Es sabido que el absolutismo consistía en que el gobernante no estaba sometido a ningún tipo de limitación institucional y, fuera de la propia ley divina (¿), todos sus actos eran justificables porque buscaban siempre el bien común. O al menos esa era su coartada.

Fue patrimonio de monarcas, y a diferencia del sistema republicano, donde era indispensable la división de poderes, el rey gobernaba el Estado a su antojo: legislaba, administraba, impartía justicia y tenía siempre la última palabra en todos los asuntos que concernían a la nación. Esas eran sus atribuciones para desgracia del resto de sus súbditos. Si, además, el monarca era corto de luces -como la mayoría-, sus validos eran los encargados de mantener el andamiaje para que nadie atentara contra esos sus privilegios, al fin y al cabo el pueblo siempre estuvo para esperar y perder.

El modelo absolutista, con el paso del tiempo, fue vistiéndose de otros ropajes y otros lenguajes, siempre con el bienestar del pueblo como pretexto aunque lo importante fuera mantener el poder absoluto en manos de muy pocos. Sin embargo el absolutismo clásico no necesitó doctrinas ni ideologías.

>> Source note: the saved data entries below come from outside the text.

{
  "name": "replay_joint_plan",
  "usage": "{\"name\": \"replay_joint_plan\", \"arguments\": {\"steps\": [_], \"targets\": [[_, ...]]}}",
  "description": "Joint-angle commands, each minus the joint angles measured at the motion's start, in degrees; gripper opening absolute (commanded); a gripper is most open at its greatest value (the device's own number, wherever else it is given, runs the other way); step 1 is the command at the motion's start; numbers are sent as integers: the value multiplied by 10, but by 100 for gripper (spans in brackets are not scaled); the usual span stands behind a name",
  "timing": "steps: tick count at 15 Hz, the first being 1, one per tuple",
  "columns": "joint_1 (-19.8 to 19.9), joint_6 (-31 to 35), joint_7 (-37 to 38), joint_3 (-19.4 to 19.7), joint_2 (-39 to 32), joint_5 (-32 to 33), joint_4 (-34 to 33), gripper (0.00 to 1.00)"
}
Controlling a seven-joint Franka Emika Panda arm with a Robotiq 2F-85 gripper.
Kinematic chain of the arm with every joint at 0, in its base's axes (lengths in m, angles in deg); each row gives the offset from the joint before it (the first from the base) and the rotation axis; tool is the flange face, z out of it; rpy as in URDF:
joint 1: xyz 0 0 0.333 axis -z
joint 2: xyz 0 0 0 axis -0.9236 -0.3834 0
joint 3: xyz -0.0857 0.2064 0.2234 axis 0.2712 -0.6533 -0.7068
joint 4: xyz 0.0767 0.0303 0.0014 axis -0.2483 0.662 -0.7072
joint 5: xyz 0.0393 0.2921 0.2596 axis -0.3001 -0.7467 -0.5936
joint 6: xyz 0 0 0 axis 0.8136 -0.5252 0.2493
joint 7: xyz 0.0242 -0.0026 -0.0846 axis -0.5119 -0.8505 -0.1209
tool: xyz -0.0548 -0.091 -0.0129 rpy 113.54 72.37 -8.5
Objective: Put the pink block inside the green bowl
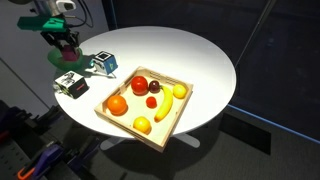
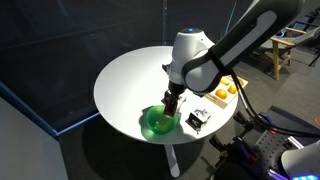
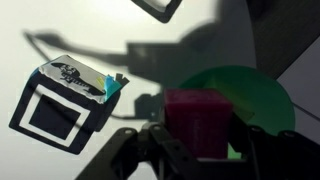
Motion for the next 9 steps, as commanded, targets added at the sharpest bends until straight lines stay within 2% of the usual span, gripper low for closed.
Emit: {"name": "replay_joint_plan", "arguments": {"steps": [1, 9], "targets": [[10, -8, -9, -5, 18, -12, -2, 30], [14, -16, -6, -5, 45, -18, 2, 30]]}}
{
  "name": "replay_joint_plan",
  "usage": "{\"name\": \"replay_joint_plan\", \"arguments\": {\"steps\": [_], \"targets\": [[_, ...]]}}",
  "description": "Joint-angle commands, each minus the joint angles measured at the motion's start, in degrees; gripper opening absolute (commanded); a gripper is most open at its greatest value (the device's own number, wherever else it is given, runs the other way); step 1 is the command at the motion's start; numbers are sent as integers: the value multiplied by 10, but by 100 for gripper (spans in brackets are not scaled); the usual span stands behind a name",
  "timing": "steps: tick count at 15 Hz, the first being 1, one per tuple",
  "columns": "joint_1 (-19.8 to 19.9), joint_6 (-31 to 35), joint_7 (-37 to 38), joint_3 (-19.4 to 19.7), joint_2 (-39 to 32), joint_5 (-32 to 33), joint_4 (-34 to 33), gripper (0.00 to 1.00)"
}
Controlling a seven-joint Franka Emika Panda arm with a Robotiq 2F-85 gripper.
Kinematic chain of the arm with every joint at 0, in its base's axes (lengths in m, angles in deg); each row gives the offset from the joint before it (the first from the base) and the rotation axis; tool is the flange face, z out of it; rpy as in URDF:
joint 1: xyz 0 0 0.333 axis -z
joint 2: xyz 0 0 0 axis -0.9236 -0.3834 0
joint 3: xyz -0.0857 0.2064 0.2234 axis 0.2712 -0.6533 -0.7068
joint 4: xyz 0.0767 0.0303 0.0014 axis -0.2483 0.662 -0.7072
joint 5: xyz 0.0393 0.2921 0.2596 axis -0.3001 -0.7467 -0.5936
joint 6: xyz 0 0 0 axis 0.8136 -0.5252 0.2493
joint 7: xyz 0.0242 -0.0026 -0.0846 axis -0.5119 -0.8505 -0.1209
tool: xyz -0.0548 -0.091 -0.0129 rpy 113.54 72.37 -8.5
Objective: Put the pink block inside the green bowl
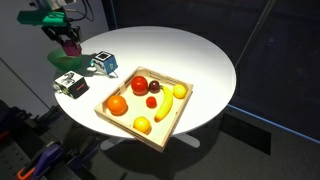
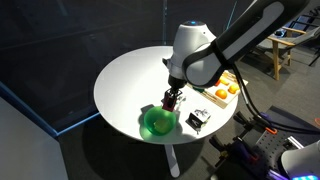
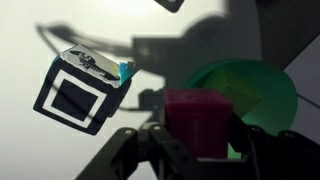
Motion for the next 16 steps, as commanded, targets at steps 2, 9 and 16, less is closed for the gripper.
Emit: {"name": "replay_joint_plan", "arguments": {"steps": [2, 9, 16], "targets": [[6, -18, -5, -4, 32, -21, 5, 30], [8, -37, -5, 2, 59, -49, 13, 30], [12, -92, -6, 27, 90, -54, 37, 30]]}}
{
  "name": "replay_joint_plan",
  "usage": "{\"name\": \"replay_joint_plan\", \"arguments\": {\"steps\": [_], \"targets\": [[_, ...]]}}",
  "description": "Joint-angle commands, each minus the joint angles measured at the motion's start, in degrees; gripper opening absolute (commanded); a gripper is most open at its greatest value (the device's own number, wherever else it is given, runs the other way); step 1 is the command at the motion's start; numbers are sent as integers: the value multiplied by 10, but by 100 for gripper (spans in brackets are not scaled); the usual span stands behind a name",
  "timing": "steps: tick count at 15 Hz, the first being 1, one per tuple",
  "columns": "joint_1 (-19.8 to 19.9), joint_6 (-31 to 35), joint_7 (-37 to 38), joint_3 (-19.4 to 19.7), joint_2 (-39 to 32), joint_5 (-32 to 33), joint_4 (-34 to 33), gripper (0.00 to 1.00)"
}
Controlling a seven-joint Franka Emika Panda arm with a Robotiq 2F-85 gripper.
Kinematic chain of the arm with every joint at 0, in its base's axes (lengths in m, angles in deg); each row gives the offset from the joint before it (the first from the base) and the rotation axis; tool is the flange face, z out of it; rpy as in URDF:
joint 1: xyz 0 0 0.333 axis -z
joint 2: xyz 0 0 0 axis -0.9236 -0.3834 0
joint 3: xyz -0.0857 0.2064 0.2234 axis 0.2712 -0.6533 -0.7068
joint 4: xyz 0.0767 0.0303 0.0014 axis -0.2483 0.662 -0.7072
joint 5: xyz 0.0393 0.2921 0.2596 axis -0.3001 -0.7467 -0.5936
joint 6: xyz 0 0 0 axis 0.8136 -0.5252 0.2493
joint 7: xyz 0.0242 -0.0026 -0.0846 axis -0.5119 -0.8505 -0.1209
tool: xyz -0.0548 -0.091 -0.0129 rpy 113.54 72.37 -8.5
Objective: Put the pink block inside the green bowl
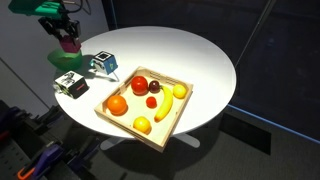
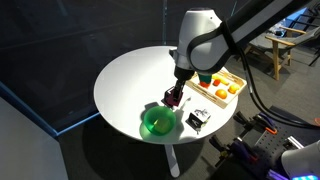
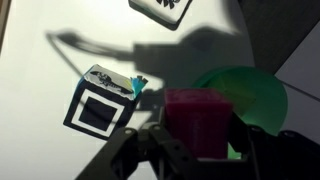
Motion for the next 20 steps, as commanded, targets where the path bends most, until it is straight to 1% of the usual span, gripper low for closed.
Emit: {"name": "replay_joint_plan", "arguments": {"steps": [1, 2, 3, 6, 20], "targets": [[11, -33, -10, 13, 36, -19, 29, 30], [14, -38, -13, 18, 40, -22, 33, 30], [1, -21, 0, 17, 13, -6, 14, 55], [7, -27, -1, 23, 19, -7, 23, 55], [7, -27, -1, 23, 22, -8, 26, 55]]}}
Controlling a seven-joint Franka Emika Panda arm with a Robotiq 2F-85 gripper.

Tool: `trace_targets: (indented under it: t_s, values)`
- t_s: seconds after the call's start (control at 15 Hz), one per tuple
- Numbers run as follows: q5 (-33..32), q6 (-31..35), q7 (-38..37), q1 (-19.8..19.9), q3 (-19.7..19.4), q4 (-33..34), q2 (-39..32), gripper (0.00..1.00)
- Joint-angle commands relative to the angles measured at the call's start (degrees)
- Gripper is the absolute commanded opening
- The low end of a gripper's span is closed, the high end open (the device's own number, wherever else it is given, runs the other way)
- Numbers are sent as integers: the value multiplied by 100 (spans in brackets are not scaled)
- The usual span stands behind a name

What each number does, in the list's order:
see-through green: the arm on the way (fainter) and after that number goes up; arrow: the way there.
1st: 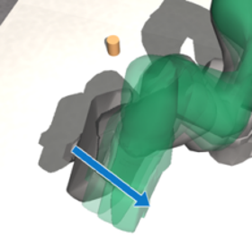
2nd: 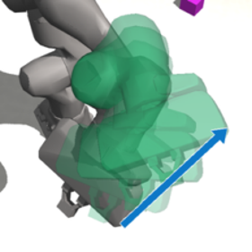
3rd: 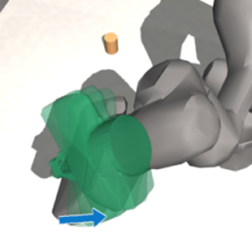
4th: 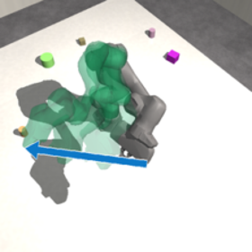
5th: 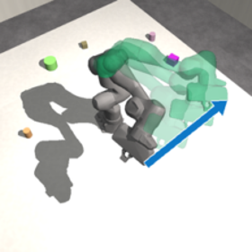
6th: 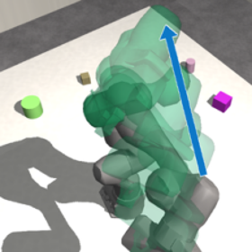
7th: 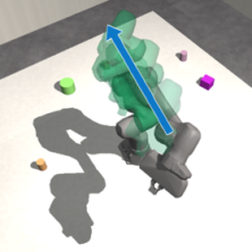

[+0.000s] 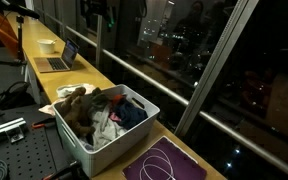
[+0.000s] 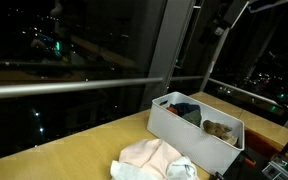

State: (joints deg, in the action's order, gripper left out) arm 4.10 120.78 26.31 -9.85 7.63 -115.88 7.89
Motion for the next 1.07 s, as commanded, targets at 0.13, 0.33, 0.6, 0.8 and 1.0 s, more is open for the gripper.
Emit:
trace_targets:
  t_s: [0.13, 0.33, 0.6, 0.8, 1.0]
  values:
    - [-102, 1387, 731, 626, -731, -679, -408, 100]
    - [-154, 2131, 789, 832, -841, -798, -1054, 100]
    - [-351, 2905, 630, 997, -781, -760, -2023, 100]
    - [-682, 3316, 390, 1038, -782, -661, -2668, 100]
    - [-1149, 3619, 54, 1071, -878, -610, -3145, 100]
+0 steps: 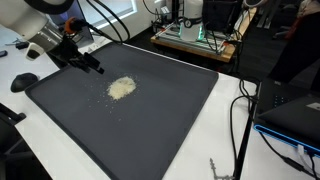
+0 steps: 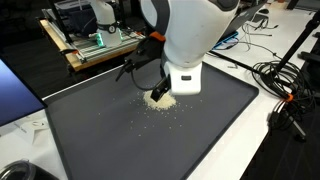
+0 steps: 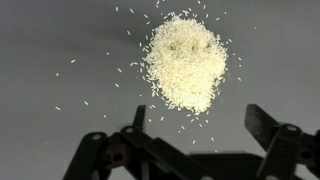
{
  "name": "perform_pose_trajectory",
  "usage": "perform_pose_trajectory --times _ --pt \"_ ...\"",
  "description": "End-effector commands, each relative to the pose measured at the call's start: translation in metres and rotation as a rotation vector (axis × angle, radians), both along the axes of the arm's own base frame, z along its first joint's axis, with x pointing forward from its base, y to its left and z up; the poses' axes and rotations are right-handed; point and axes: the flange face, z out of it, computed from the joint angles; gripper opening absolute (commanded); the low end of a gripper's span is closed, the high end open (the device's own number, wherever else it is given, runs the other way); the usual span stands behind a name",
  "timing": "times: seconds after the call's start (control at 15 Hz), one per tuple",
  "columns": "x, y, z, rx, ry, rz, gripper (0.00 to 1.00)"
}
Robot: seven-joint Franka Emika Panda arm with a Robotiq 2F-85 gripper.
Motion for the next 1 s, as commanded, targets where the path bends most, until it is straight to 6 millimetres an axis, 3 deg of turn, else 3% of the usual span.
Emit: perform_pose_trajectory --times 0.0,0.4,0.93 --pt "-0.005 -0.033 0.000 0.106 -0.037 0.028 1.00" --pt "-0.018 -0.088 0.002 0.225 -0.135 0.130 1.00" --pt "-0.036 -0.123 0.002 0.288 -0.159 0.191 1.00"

El poder era por la gracia de Dios y punto (¡!); pero claro, a medida que el reino de las sotanas fue perdiendo fuerza, nacieron los socialismos, los comunismos, los fascismos con credos para fanáticos y que en la actualidad se revisten con un concepto altamente controvertido ya que se presta a muchísimas  interpretaciones, pero en la mayoría de los casos un subterfugio que cobija un progresismo muy rentable para los que lo practican. Lo curioso es que la teóricamente mejor informada sociedad actual -¿repito lo de teóricamente?-, permita que sujetos sin preparación alguna, aventureros oportunistas, puedan llegar a gobernar un país que en su inmensa mayoría está compuesto por personas indefensas, con problemas diarios y con la incertidumbre de un mañana muy precario. Y esto es lo que verdaderamente llama la atención.

El absolutismo moderno no ha variado del de ayer ni en sus argumentos ni en sus estrategias; quizás algo la metodología; pero el principio de su verticalidad sigue invariable; es decir, que los distintos niveles de gobierno -nacional, autonómico, provincial, local- deben pertenecer al mismo bando para que el poder no se diluya; que toda interferencia supone impedimentos para los que, como se está viendo, anteponen sus egoísmos personales a ese teórico estado del bienestar que se limita a un triste reparto a capricho de prebendas a todos los que con el humo de sus incensarios y su palabrería ocultan el fracaso social que provocan. Les basta con frivolizarlo todo a base de fomentar un consumismo desaforado, un derroche de promesas incumplibles, un falso discurso donde el derecho se convierte en limosnas con las que compran voluntades.

Es la nueva versión del absolutismo sin la obligación de admitir que el poder procede de Dios; este de ahora depende de las ambiciones de unos cuantos. Ahí están la labor de zapa a las instituciones, ataques a la prensa libre, zancadillas a la Justicia y esa operación de acoso y derribo a todo lo que pueda ser contrario a esas intenciones totalitarias. No sé si me explico.